WORK TO COMPLETE: Whenever the word "lamp" appears in a line of the listing, copy that line.

** DATA FOR THIS TASK follows **

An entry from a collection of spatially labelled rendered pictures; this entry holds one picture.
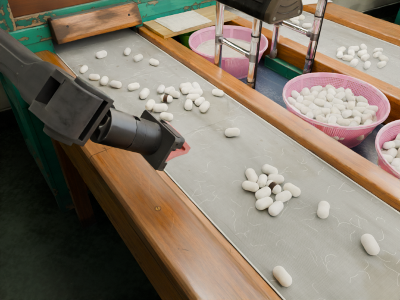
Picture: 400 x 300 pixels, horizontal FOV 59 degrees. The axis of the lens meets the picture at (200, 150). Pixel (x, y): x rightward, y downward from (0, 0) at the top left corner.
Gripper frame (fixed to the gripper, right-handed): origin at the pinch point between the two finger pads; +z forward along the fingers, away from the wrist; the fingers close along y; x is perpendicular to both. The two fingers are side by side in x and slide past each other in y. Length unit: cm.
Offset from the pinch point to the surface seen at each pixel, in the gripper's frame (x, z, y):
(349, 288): 1.8, 10.8, -34.2
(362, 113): -26, 47, -6
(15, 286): 92, 19, 53
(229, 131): -5.0, 17.1, 6.1
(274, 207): -0.2, 10.5, -16.7
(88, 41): 0, 15, 78
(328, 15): -56, 79, 41
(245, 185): 0.4, 10.6, -9.1
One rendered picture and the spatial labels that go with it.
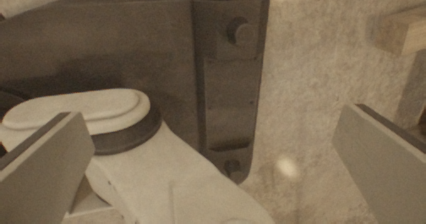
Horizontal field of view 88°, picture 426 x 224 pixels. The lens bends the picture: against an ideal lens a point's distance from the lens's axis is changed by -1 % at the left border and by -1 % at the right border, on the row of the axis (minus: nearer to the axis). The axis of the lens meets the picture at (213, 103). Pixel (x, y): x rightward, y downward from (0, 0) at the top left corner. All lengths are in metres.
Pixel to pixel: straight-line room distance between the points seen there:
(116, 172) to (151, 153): 0.05
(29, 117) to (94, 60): 0.15
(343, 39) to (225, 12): 0.53
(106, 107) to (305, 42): 0.62
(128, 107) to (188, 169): 0.13
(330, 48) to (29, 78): 0.81
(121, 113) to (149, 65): 0.15
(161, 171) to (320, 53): 0.66
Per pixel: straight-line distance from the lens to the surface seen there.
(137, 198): 0.29
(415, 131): 1.43
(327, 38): 0.82
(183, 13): 0.45
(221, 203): 0.24
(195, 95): 0.51
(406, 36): 0.89
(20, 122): 0.39
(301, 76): 0.82
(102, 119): 0.35
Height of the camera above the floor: 0.61
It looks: 56 degrees down
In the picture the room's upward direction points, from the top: 155 degrees clockwise
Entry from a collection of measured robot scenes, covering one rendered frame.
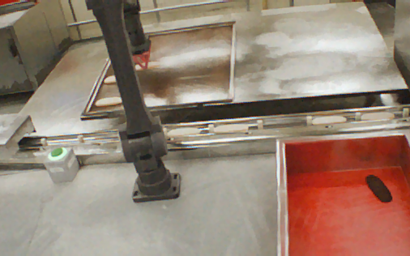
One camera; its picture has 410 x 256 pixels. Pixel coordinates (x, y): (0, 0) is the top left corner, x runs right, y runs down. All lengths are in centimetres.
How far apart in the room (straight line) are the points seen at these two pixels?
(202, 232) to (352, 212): 33
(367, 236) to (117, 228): 56
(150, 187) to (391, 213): 56
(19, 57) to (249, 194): 316
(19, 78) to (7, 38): 40
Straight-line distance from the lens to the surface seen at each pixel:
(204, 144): 109
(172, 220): 95
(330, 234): 87
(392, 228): 89
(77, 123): 149
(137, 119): 92
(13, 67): 396
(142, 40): 134
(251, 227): 89
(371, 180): 98
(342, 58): 137
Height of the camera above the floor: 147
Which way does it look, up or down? 31 degrees down
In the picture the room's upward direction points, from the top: 12 degrees counter-clockwise
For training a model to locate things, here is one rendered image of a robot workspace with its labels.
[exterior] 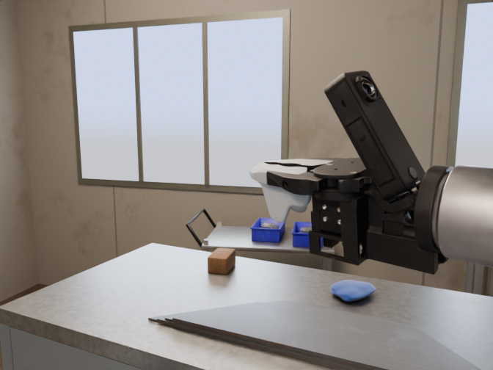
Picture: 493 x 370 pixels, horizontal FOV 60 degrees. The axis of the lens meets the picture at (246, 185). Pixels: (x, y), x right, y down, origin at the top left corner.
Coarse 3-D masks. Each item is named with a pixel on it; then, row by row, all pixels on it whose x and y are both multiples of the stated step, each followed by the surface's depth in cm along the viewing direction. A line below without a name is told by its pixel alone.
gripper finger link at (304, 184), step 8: (272, 176) 42; (280, 176) 40; (288, 176) 40; (296, 176) 40; (304, 176) 39; (312, 176) 39; (272, 184) 43; (280, 184) 41; (288, 184) 40; (296, 184) 39; (304, 184) 38; (312, 184) 38; (320, 184) 38; (328, 184) 38; (336, 184) 38; (296, 192) 39; (304, 192) 39; (312, 192) 39
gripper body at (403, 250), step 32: (352, 160) 42; (320, 192) 38; (352, 192) 37; (416, 192) 35; (320, 224) 41; (352, 224) 37; (384, 224) 38; (416, 224) 33; (352, 256) 38; (384, 256) 38; (416, 256) 36
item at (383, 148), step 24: (360, 72) 38; (336, 96) 36; (360, 96) 36; (360, 120) 35; (384, 120) 37; (360, 144) 36; (384, 144) 35; (408, 144) 37; (384, 168) 35; (408, 168) 36; (384, 192) 36
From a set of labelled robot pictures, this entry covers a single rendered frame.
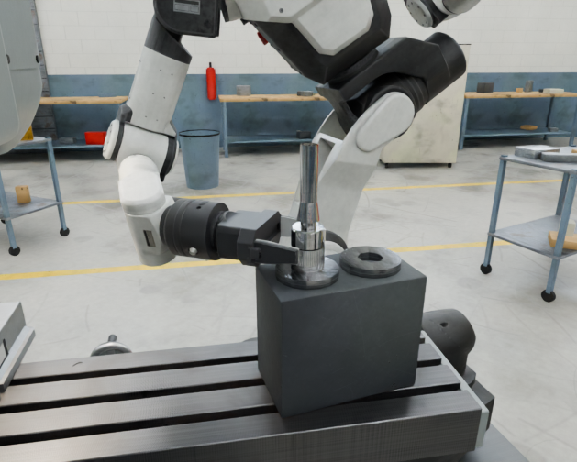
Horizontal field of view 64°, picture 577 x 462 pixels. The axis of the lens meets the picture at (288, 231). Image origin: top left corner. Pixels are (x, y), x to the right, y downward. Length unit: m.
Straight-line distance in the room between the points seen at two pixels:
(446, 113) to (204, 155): 3.27
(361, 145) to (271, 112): 7.27
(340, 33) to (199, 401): 0.67
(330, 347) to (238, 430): 0.17
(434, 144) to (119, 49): 4.99
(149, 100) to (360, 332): 0.58
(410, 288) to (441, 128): 6.07
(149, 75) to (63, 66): 7.44
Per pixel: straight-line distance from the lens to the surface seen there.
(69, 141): 7.80
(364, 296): 0.64
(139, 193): 0.73
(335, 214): 1.02
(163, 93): 0.95
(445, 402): 0.76
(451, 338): 1.34
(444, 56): 1.08
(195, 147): 5.36
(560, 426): 2.35
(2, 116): 0.48
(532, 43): 9.99
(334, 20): 0.91
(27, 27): 0.64
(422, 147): 6.68
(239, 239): 0.62
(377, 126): 0.97
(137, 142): 0.94
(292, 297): 0.60
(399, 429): 0.73
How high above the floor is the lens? 1.41
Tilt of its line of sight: 20 degrees down
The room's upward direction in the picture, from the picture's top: straight up
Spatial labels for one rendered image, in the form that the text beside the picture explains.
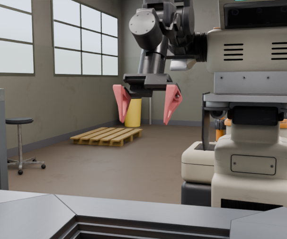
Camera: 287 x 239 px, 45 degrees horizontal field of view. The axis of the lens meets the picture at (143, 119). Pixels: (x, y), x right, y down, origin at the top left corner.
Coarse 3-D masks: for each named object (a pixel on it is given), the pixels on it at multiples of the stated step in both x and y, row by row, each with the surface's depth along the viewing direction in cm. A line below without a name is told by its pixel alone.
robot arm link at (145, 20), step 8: (152, 8) 71; (136, 16) 71; (144, 16) 70; (152, 16) 70; (176, 16) 78; (136, 24) 70; (144, 24) 70; (152, 24) 69; (160, 24) 76; (176, 24) 78; (136, 32) 69; (144, 32) 69; (152, 32) 69; (160, 32) 72; (168, 32) 78; (176, 32) 80; (136, 40) 72; (144, 40) 71; (152, 40) 71; (160, 40) 73; (144, 48) 74; (152, 48) 74
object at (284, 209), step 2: (276, 208) 62; (278, 208) 62; (280, 208) 62; (282, 208) 62; (284, 208) 62; (286, 208) 62; (268, 210) 61; (270, 210) 61; (272, 210) 61; (274, 210) 61; (276, 210) 61; (278, 210) 61; (280, 210) 61; (282, 210) 61; (284, 210) 61; (286, 210) 61; (286, 212) 60
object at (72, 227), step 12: (84, 216) 59; (72, 228) 57; (84, 228) 58; (96, 228) 58; (108, 228) 57; (120, 228) 57; (132, 228) 57; (144, 228) 57; (156, 228) 56; (168, 228) 56; (180, 228) 55; (192, 228) 55; (204, 228) 54
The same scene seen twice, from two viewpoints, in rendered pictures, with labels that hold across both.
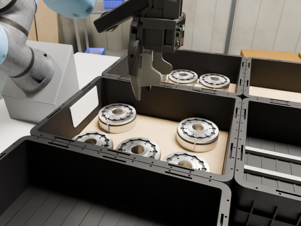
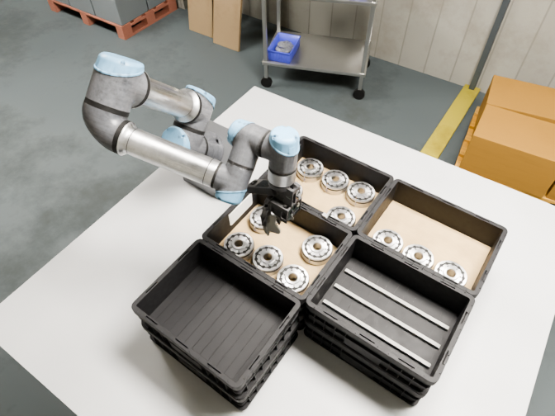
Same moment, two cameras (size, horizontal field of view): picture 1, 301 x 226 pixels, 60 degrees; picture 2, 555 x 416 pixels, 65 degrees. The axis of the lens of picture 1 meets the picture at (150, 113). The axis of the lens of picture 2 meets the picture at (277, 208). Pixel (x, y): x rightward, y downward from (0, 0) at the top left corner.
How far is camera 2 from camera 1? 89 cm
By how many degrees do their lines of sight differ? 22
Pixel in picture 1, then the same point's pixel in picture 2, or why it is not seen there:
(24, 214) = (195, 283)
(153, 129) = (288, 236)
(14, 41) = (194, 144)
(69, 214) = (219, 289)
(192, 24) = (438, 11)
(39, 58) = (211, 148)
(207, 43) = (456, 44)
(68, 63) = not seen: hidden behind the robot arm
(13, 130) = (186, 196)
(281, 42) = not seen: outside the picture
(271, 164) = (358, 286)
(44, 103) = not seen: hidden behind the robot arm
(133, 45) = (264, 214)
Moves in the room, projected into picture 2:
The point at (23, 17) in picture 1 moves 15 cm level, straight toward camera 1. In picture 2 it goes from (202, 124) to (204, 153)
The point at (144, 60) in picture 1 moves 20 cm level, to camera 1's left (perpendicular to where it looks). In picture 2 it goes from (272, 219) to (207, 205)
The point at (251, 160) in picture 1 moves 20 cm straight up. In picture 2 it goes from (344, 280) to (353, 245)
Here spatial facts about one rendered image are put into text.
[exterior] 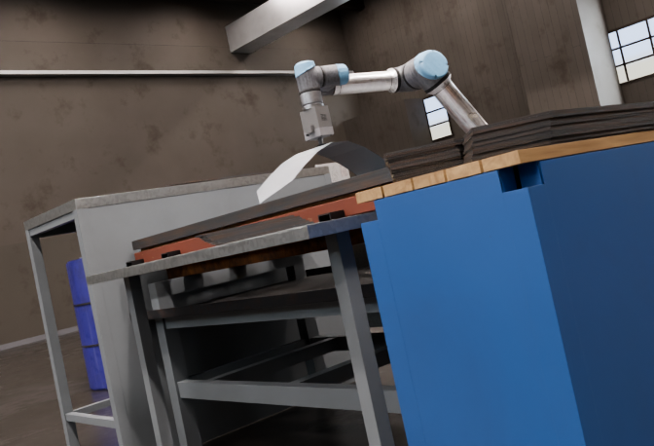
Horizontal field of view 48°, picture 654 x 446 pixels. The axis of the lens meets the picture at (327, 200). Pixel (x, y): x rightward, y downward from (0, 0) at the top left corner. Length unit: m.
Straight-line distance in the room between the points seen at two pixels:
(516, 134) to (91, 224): 1.99
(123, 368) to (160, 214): 0.63
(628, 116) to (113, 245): 2.03
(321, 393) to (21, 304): 10.78
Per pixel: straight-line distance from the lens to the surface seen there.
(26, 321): 12.78
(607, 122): 1.48
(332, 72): 2.61
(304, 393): 2.26
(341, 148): 2.60
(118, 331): 2.96
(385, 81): 2.85
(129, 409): 2.99
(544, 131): 1.31
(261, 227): 1.91
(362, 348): 1.67
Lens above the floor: 0.72
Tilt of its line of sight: 2 degrees up
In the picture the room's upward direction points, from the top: 12 degrees counter-clockwise
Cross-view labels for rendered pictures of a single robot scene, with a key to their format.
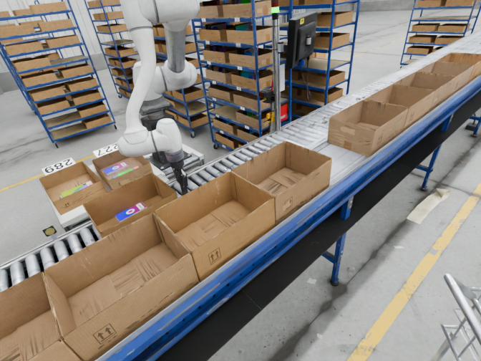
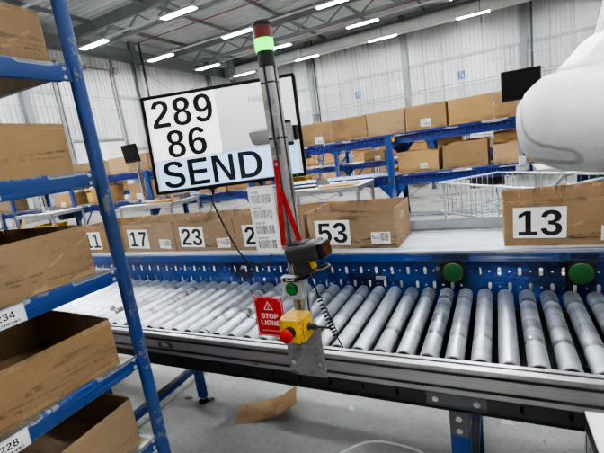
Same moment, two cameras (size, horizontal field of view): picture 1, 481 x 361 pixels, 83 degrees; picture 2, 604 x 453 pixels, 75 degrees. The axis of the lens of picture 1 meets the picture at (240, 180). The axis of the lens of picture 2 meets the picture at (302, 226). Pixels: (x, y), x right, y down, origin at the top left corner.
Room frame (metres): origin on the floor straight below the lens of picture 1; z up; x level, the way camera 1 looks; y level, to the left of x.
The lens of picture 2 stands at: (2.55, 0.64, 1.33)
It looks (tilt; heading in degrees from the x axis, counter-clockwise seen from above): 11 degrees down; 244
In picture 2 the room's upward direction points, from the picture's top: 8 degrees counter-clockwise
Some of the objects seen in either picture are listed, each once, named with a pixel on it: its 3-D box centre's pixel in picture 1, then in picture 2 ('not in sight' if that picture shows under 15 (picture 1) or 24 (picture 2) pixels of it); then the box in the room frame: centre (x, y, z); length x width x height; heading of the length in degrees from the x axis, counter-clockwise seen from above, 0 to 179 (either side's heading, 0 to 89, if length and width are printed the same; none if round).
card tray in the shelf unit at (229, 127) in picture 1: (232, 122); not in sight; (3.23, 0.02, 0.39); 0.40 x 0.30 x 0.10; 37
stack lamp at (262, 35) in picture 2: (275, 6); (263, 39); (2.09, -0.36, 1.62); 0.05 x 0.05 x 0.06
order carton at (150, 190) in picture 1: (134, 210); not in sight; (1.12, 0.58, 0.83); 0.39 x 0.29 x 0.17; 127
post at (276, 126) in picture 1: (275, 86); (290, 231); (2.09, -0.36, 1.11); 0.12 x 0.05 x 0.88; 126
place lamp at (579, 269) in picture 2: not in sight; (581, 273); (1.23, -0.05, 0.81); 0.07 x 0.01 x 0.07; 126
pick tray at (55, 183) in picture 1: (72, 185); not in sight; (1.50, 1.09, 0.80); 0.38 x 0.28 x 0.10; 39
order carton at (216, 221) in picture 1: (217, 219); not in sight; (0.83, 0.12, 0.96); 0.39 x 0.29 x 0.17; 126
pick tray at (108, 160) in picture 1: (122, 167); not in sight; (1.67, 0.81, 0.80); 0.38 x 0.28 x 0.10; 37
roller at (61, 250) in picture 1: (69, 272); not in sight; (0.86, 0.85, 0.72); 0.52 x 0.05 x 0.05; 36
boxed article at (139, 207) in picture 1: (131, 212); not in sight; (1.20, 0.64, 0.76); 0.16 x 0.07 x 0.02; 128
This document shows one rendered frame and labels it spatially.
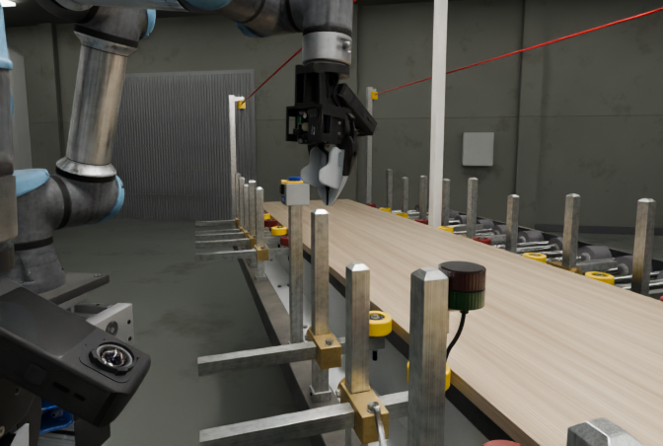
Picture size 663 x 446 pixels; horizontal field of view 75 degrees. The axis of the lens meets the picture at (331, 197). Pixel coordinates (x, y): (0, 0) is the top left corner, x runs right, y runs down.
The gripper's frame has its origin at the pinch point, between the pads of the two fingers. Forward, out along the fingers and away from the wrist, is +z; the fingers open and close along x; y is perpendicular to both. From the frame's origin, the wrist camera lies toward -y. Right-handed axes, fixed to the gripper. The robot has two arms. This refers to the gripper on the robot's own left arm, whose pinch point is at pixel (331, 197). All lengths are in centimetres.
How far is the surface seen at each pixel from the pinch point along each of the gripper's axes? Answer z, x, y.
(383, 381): 55, -16, -46
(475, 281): 8.5, 24.6, 2.0
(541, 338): 32, 23, -46
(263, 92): -121, -522, -463
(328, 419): 38.7, -0.7, -1.7
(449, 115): -84, -246, -611
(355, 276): 14.7, -0.4, -8.1
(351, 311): 21.1, -0.8, -7.9
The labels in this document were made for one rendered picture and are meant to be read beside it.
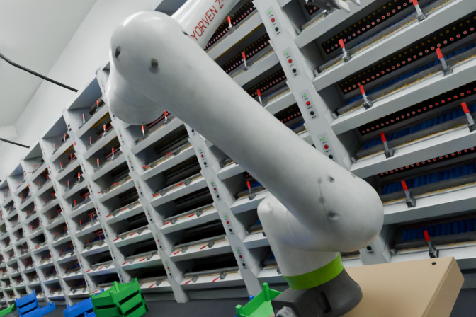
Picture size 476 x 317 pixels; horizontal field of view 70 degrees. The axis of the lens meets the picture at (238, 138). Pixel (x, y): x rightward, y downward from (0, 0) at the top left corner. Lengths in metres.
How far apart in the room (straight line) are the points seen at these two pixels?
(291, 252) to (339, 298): 0.12
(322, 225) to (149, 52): 0.36
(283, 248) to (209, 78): 0.38
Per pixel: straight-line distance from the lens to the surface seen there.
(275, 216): 0.67
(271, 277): 1.80
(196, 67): 0.50
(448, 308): 0.75
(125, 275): 3.00
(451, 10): 1.25
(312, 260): 0.70
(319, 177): 0.53
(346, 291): 0.74
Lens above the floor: 0.64
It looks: 6 degrees up
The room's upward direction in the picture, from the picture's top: 22 degrees counter-clockwise
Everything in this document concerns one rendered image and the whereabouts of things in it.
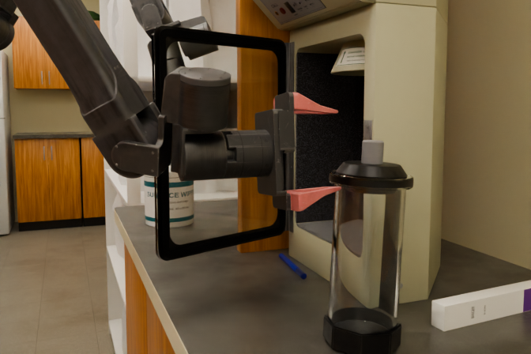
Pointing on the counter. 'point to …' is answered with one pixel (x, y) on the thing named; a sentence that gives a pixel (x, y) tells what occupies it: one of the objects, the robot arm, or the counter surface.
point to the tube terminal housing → (397, 102)
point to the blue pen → (292, 265)
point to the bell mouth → (351, 59)
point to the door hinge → (289, 152)
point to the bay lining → (325, 128)
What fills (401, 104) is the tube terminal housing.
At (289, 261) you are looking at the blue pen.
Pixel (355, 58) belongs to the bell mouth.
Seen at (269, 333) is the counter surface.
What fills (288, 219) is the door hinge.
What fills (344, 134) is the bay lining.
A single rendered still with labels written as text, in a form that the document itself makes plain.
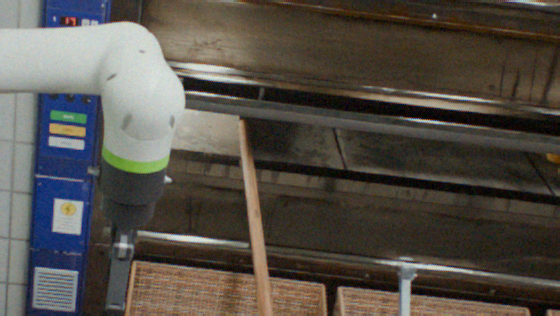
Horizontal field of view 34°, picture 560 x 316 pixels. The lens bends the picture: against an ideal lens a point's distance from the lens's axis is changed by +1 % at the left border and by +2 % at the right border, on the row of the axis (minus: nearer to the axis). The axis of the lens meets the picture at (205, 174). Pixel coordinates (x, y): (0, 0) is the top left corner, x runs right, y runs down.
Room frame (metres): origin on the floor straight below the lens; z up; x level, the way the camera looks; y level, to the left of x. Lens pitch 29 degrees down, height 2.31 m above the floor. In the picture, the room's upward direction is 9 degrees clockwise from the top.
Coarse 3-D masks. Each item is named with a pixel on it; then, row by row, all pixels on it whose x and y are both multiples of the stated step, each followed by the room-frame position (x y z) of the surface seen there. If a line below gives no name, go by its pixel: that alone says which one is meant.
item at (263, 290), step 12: (240, 120) 2.38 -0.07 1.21; (240, 132) 2.31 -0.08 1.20; (240, 144) 2.25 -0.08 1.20; (252, 168) 2.10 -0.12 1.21; (252, 180) 2.03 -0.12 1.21; (252, 192) 1.97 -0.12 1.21; (252, 204) 1.92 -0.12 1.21; (252, 216) 1.86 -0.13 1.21; (252, 228) 1.81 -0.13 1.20; (252, 240) 1.77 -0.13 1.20; (252, 252) 1.72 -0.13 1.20; (264, 252) 1.72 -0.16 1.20; (264, 264) 1.67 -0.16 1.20; (264, 276) 1.62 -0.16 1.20; (264, 288) 1.58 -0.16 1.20; (264, 300) 1.54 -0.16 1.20; (264, 312) 1.50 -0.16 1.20
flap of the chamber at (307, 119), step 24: (240, 96) 2.12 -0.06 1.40; (264, 96) 2.15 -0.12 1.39; (288, 96) 2.20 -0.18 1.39; (288, 120) 2.01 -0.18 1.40; (312, 120) 2.02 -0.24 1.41; (336, 120) 2.02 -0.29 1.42; (360, 120) 2.03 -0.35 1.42; (456, 120) 2.19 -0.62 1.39; (480, 120) 2.23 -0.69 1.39; (480, 144) 2.05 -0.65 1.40; (504, 144) 2.06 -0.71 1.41; (528, 144) 2.06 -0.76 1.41; (552, 144) 2.07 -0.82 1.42
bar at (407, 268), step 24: (144, 240) 1.76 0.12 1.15; (168, 240) 1.76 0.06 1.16; (192, 240) 1.77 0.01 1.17; (216, 240) 1.78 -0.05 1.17; (240, 240) 1.79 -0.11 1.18; (360, 264) 1.80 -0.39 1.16; (384, 264) 1.81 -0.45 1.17; (408, 264) 1.82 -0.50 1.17; (432, 264) 1.83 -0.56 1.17; (408, 288) 1.79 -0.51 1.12; (552, 288) 1.84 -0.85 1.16; (408, 312) 1.75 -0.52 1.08
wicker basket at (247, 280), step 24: (144, 264) 2.10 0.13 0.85; (168, 264) 2.12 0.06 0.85; (168, 288) 2.10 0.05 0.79; (192, 288) 2.10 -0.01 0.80; (216, 288) 2.11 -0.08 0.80; (288, 288) 2.13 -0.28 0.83; (312, 288) 2.14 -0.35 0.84; (144, 312) 2.07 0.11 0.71; (168, 312) 2.08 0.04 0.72; (192, 312) 2.09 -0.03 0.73; (216, 312) 2.09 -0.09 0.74; (312, 312) 2.12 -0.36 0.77
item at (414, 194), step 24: (168, 168) 2.14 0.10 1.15; (192, 168) 2.14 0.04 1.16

** End of DATA FOR THIS TASK **

YOUR SOLUTION:
stack lamp at (262, 35) in picture 2: (275, 6); (263, 39); (2.09, -0.36, 1.62); 0.05 x 0.05 x 0.06
place lamp at (579, 269) in picture 2: not in sight; (581, 273); (1.23, -0.05, 0.81); 0.07 x 0.01 x 0.07; 126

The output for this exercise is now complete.